__WHAT YOU HAVE TO DO__
Please print each record that follows precisely as it appears.
** Opening SUPPLIED RECORDS block **
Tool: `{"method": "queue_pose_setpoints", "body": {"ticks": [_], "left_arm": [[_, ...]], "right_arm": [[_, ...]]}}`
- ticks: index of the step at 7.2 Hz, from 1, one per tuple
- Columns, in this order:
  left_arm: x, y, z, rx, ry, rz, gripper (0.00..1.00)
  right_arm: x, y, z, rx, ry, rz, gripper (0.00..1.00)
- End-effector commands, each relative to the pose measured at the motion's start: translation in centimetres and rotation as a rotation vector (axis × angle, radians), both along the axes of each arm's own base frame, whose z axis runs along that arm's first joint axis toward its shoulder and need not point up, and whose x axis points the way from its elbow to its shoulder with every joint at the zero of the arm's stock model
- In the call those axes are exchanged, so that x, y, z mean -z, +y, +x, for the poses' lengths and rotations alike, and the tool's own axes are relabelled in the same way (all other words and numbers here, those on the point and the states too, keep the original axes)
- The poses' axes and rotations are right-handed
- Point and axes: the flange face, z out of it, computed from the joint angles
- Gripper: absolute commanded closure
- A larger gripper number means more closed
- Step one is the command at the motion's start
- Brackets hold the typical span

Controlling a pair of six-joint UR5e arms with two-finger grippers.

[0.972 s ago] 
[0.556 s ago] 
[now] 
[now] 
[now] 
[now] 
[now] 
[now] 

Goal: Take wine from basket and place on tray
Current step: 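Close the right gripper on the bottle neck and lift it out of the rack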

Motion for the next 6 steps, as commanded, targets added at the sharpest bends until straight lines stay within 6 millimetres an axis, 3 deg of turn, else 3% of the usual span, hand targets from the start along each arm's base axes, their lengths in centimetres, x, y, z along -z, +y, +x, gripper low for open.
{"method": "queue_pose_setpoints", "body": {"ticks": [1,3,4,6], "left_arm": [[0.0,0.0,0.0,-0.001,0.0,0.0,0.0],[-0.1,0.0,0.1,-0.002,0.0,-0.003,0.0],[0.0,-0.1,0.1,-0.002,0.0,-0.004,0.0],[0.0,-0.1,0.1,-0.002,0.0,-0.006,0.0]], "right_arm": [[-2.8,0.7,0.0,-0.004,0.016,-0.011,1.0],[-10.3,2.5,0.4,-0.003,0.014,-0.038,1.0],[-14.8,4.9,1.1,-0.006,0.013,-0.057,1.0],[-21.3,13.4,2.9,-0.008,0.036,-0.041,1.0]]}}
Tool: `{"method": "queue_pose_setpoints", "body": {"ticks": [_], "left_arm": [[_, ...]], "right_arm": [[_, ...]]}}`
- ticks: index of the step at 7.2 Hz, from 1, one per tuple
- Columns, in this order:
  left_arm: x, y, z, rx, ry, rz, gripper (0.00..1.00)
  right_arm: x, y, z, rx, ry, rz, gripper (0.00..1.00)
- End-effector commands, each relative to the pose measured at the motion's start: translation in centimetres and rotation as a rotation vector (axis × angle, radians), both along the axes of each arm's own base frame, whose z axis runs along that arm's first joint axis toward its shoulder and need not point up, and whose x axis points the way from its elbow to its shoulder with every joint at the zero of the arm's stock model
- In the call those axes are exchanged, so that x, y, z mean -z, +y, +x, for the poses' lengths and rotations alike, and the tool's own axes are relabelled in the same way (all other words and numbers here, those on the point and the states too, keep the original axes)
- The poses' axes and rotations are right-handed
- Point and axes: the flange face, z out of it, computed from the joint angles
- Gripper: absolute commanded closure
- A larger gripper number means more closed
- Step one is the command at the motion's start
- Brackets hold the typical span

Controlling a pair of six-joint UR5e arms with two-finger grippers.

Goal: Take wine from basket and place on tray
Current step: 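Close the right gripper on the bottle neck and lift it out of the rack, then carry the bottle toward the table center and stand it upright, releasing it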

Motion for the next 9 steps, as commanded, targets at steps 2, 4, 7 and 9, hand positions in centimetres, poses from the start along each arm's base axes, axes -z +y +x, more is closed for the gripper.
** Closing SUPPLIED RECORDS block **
__ANSWER SECTION__
Tool: `{"method": "queue_pose_setpoints", "body": {"ticks": [_], "left_arm": [[_, ...]], "right_arm": [[_, ...]]}}`
- ticks: index of the step at 7.2 Hz, from 1, one per tuple
- Columns, in this order:
  left_arm: x, y, z, rx, ry, rz, gripper (0.00..1.00)
  right_arm: x, y, z, rx, ry, rz, gripper (0.00..1.00)
- End-effector commands, each relative to the pose measured at the motion's start: translation in centimetres and rotation as a rotation vector (axis × angle, radians), both along the axes of each arm's own base frame, whose z axis runs along that arm's first joint axis toward its shoulder and need not point up, and whose x axis points the way from its elbow to its shoulder with every joint at the zero of the arm's stock model
- In the call those axes are exchanged, so that x, y, z mean -z, +y, +x, for the poses' lengths and rotations alike, and the tool's own axes are relabelled in the same way (all other words and numbers here, those on the point and the states too, keep the original axes)
- The poses' axes and rotations are right-handed
- Point and axes: the flange face, z out of it, computed from the joint angles
- Gripper: absolute commanded closure
- A larger gripper number means more closed
- Step one is the command at the motion's start
- Brackets hold the typical span

Controlling a pair of six-joint UR5e arms with two-finger grippers.

[0.972 s ago] 
[0.556 s ago] 
[now] 
[now] 
[now] 
[now] 
[now] 
[now] 

Goal: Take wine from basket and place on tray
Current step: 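Close the right gripper on the bottle neck and lift it out of the rack
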
Motion for the next 6 steps, as commanded, targets added at the sharpest bends until straight lines stay within 6 millimetres an axis, 3 deg of turn, else 3% of the usual span, hand targets from the start along each arm's base axes, their lengths in centimetres, x, y, z along -z, +y, +x, gripper low for open.
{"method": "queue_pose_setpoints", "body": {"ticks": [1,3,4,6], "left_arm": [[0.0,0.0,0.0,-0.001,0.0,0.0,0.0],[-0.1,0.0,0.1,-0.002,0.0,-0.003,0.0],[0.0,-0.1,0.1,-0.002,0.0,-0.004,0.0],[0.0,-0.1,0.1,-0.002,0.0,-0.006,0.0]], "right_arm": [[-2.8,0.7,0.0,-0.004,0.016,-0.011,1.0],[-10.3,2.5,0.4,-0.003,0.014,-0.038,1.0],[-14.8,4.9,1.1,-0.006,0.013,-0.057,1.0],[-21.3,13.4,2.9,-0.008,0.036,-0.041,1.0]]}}
Tool: `{"method": "queue_pose_setpoints", "body": {"ticks": [_], "left_arm": [[_, ...]], "right_arm": [[_, ...]]}}`
- ticks: index of the step at 7.2 Hz, from 1, one per tuple
- Columns, in this order:
  left_arm: x, y, z, rx, ry, rz, gripper (0.00..1.00)
  right_arm: x, y, z, rx, ry, rz, gripper (0.00..1.00)
- End-effector commands, each relative to the pose measured at the motion's start: translation in centimetres and rotation as a rotation vector (axis × angle, radians), both along the axes of each arm's own base frame, whose z axis runs along that arm's first joint axis toward its shoulder and need not point up, and whose x axis points the way from its elbow to its shoulder with every joint at the zero of the arm's stock model
- In the call those axes are exchanged, so that x, y, z mean -z, +y, +x, for the poses' lengths and rotations alike, and the tool's own axes are relabelled in the same way (all other words and numbers here, those on the point and the states too, keep the original axes)
- The poses' axes and rotations are right-handed
- Point and axes: the flange face, z out of it, computed from the joint angles
- Gripper: absolute commanded closure
- A larger gripper number means more closed
- Step one is the command at the motion's start
- Brackets hold the typical span

Controlling a pair of six-joint UR5e arms with two-finger grippers.

Goal: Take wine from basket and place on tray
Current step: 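Close the right gripper on the bottle neck and lift it out of the rack, then carry the bottle toward the table center and stand it upright, releasing it
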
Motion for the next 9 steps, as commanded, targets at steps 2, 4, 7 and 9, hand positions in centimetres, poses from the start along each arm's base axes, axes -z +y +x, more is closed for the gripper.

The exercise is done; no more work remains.